Gute Beziehungen in die Türkei

Der Ehrensold mitsamt Büro und Dienstwagen dient dazu, dass sich ein früherer Bundespräsident von jeglichen Abhängigkeiten freimachen kann, um seine Erfahrungen auf der staatspolitischen Ebene einzubringen. Beispielsweise könnte Wulff, der den Islam einst als Teil Deutschlands bezeichnet hat, seine guten Beziehungen in die Türkei dazu nutzen, dass der Riss zwischen beiden Nationen nicht immer größer wird. Der Prokuristenjob für eine expandierende Modemarke aus Istanbul dient diesem Ziel nicht.

Wieder einmal lässt der Christdemokrat einen Instinkt für das akzeptable Maß vermissen. Damit bestätigt er im Nachhinein alle, die ihn Anfang 2012 – wenngleich in teils überzogener Art und Weise – aus Schloss Bellevue vertrieben haben. Vor Gericht wurde Wulff später zwar in einem Korruptionsprozess vom Vorwurf der Bestechlichkeit freigesprochen, politisch hatte er seinen Kredit schon zum Rücktrittzeitpunkt verspielt.

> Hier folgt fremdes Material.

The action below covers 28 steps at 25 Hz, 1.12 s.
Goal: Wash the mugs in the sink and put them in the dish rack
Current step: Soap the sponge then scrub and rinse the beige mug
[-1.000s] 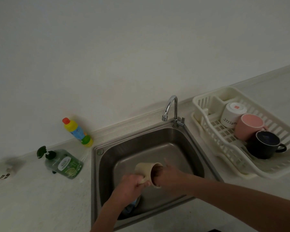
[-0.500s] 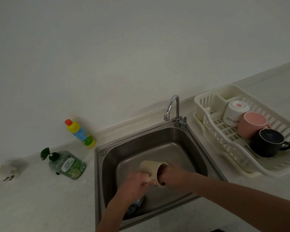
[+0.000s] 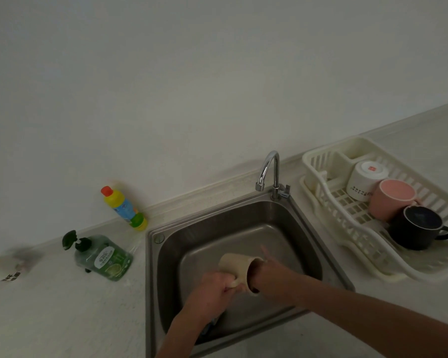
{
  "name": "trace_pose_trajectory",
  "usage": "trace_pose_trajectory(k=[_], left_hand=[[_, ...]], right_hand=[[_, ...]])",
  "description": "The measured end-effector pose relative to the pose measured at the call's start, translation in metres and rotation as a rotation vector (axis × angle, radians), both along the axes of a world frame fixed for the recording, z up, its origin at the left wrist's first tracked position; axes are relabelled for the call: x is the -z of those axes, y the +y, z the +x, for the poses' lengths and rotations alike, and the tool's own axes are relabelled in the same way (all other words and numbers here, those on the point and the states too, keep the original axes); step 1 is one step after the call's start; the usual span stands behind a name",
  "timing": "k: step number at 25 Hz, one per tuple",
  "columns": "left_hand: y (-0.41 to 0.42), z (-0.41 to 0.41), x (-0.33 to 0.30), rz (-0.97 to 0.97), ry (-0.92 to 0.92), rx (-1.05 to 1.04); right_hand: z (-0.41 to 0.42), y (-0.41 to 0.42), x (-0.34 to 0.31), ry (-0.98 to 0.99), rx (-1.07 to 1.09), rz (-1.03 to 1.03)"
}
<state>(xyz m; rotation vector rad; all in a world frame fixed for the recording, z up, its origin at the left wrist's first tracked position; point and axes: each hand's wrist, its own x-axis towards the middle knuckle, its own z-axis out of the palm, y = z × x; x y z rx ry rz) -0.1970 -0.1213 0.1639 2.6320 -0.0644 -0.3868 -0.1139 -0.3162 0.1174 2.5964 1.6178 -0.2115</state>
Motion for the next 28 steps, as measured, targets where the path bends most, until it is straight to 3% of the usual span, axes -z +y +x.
trace_pose_trajectory(k=[1,4,5,6,8,9,10,11,12,15,16,17,18,20,21,22,23,24,27,28], left_hand=[[-0.003,0.001,-0.002,-0.022,-0.008,-0.022],[0.001,0.004,-0.004,-0.016,-0.072,-0.059],[0.006,0.004,-0.003,-0.022,-0.081,-0.063],[0.011,0.004,-0.004,-0.038,-0.087,-0.074],[0.018,0.004,-0.004,-0.037,-0.077,-0.070],[0.017,0.004,-0.006,-0.014,-0.071,-0.043],[0.014,0.004,-0.006,0.007,-0.065,-0.012],[0.010,0.002,-0.007,0.011,-0.062,-0.001],[0.007,0.003,-0.007,0.006,-0.068,-0.008],[0.009,0.006,-0.004,0.027,-0.106,-0.015],[0.015,0.007,-0.003,0.017,-0.103,-0.019],[0.021,0.007,-0.003,-0.006,-0.098,-0.037],[0.027,0.007,-0.003,-0.031,-0.088,-0.055],[0.032,0.008,-0.004,-0.027,-0.048,-0.041],[0.031,0.008,-0.005,-0.011,-0.030,-0.015],[0.028,0.009,-0.005,0.005,-0.031,0.015],[0.024,0.010,-0.006,0.025,-0.045,0.031],[0.021,0.012,-0.005,0.035,-0.064,0.029],[0.023,0.016,-0.002,-0.038,-0.096,-0.038],[0.026,0.015,-0.003,-0.067,-0.099,-0.047]], right_hand=[[0.003,0.008,0.006,0.158,0.077,0.021],[-0.005,0.038,-0.020,1.216,0.712,0.588],[-0.011,0.043,-0.028,1.352,0.793,0.720],[-0.015,0.036,-0.031,1.302,0.672,0.746],[-0.009,0.018,-0.027,0.619,0.173,0.375],[-0.007,0.013,-0.027,0.288,0.054,0.071],[0.002,0.012,-0.016,0.012,-0.050,-0.062],[0.007,0.014,-0.007,-0.007,-0.035,-0.096],[0.006,0.023,-0.008,0.191,0.097,-0.050],[0.002,0.050,-0.018,1.501,0.822,0.545],[0.001,0.051,-0.022,1.705,0.936,0.695],[0.000,0.046,-0.024,1.635,0.861,0.708],[-0.003,0.033,-0.026,1.350,0.623,0.567],[0.004,0.019,-0.016,0.505,0.121,0.106],[0.009,0.016,-0.010,0.244,-0.018,-0.050],[0.013,0.018,-0.006,0.153,-0.035,-0.092],[0.010,0.026,-0.006,0.223,0.028,-0.049],[0.007,0.034,-0.016,0.497,0.212,0.064],[0.000,0.054,-0.034,1.672,0.874,0.646],[0.000,0.054,-0.035,1.920,0.980,0.813]])
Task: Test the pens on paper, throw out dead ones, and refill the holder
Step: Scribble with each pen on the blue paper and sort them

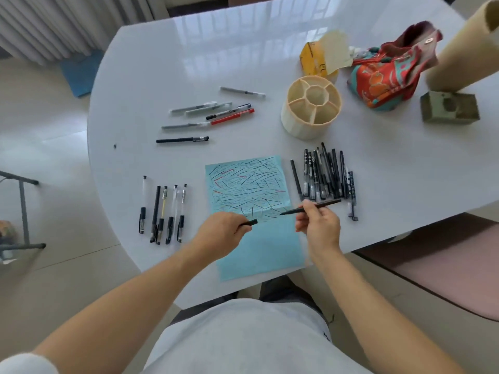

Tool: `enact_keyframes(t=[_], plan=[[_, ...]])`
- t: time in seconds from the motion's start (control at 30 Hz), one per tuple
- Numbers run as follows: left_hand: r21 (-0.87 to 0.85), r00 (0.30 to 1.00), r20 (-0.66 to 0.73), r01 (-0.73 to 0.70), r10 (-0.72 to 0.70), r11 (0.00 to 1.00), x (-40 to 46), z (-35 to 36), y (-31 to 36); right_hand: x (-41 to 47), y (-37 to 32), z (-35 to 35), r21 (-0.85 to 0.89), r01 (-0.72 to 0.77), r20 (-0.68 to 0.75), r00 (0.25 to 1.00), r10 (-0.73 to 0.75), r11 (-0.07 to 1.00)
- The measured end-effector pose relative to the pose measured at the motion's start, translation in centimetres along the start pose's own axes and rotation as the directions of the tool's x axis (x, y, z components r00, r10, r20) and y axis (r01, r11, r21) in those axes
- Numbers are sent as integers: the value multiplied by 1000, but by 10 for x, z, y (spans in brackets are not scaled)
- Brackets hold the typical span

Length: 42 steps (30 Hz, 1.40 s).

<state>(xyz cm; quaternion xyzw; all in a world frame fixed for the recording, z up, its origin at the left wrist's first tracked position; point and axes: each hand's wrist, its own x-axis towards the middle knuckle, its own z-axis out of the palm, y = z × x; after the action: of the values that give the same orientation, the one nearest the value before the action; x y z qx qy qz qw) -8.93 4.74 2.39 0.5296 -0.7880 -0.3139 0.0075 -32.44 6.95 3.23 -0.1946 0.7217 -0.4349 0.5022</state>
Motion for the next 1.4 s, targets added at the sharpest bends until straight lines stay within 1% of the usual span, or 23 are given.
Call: enact_keyframes(t=[0.03, 0.07, 0.1, 0.17, 0.23, 0.3, 0.43, 0.67, 0.77, 0.83, 0.9, 0.93, 1.0, 1.07, 1.13, 1.23, 1.4], plan=[[32, 1000, -7, 23, -22, 999, -3, 2, -6, 7, -3, -13, -24, 19, -41, 999, -20, 1000], [52, 1000, -12, 29, -29, 998, -7, 3, -12, 13, -5, -23, -68, 46, -46, 998, -49, 997], [56, 1000, -25, 13, -12, 998, -10, 4, -17, 17, -5, -31, -122, 78, -22, 996, -81, 989], [44, 992, -97, -75, 79, 996, -13, 8, -22, 17, -1, -34, -200, 152, 64, 988, -141, 968], [66, 981, -131, -134, 142, 989, -10, 13, -18, 10, 6, -29, -293, 243, 144, 967, -208, 925], [76, 984, -96, -140, 147, 987, -7, 16, -14, 6, 14, -23, -362, 315, 185, 947, -263, 877], [57, 991, -42, -121, 123, 991, -6, 24, -13, 3, 28, -20, -437, 406, 213, 914, -346, 802], [39, 993, -54, -100, 102, 994, -6, 27, -14, 8, 34, -22, -524, 493, 296, 870, -394, 694], [33, 995, -45, -90, 92, 995, -6, 27, -14, 13, 28, -25, -542, 453, 207, 888, -411, 707], [34, 995, -41, -88, 89, 996, -6, 27, -15, 14, 22, -28, -538, 426, 157, 899, -409, 728], [25, 995, -41, -85, 86, 996, -5, 26, -14, 11, 16, -29, -505, 395, 139, 915, -380, 767], [15, 995, -48, -83, 84, 996, -5, 26, -14, 8, 13, -28, -464, 375, 133, 925, -355, 802], [-6, 994, -77, -81, 80, 997, -4, 25, -13, -1, 8, -23, -322, 323, 147, 946, -289, 890], [-26, 991, -104, -82, 79, 996, -4, 24, -12, -10, 4, -16, -177, 257, 217, 952, -217, 950], [-46, 988, -124, -97, 91, 994, -5, 21, -10, -18, 2, -9, -106, 214, 285, 942, -177, 971], [-60, 980, -159, -126, 115, 990, -6, 17, -7, -24, -1, 1, -90, 198, 350, 924, -155, 976], [-57, 973, -192, -145, 132, 988, -10, 12, -5, -23, -3, 9, -68, 153, 366, 923, -118, 986]])
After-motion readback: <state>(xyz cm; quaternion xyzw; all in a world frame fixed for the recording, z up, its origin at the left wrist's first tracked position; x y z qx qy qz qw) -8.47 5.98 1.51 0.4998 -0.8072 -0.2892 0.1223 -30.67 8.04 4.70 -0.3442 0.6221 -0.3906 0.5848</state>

Gesetzgeberischen Missstand offenbart

Auch jetzt ist es nicht illegal, was Wulff macht. Doch erneut reizt er die Grenzen des politisch Erträglichen aus. Womit dieser Fall noch einen zweiten schweren Missstand offenbart: Dass der Gesetzgeber es verpasst hat zu regeln, wie mit den Ruhebezügen von Ex-Präsidenten im Falle von weiteren Einnahmequellen aus der Privatwirtschaft umzugehen ist. Der neue Bundestag sollte diese Regelungslücke dringend schließen und alle weiteren Bezüge anrechnungsfähig machen.

„Ich finde Vorbilder extrem wichtig“, hat Wulff in dem genannten Interview geäußert. Politiker seien in vielerlei Hinsicht Vorbilder oder auch nicht. Er selbst bietet sich als solches gewiss nicht an. Vielmehr nährt Wulff das – ungerechtfertigte – Vorurteil, dass Politik vor allem dem persönlichen Wohlstand derjenigen dient, die sie betreiben. Damit schürt er Politikverdruss und Populismus, den er in seinen Reden doch vorgibt zu bekämpfen. Allen bisherigen Bundespräsidenten ist es mehr oder weniger gut gelungen, sich ihren Ruf als moralische Instanz nach dem Abschied vom Amt zu bewahren. Alle haben sich in Bescheidenheit geübt. Auch dies erklärt den hohen Beliebtheitsgrad der Staatsoberhäupter. Wulff bleibt folglich die unrühmliche Ausnahme, als die er schon während seiner verunglückten Amtszeit betrachtet werden musste.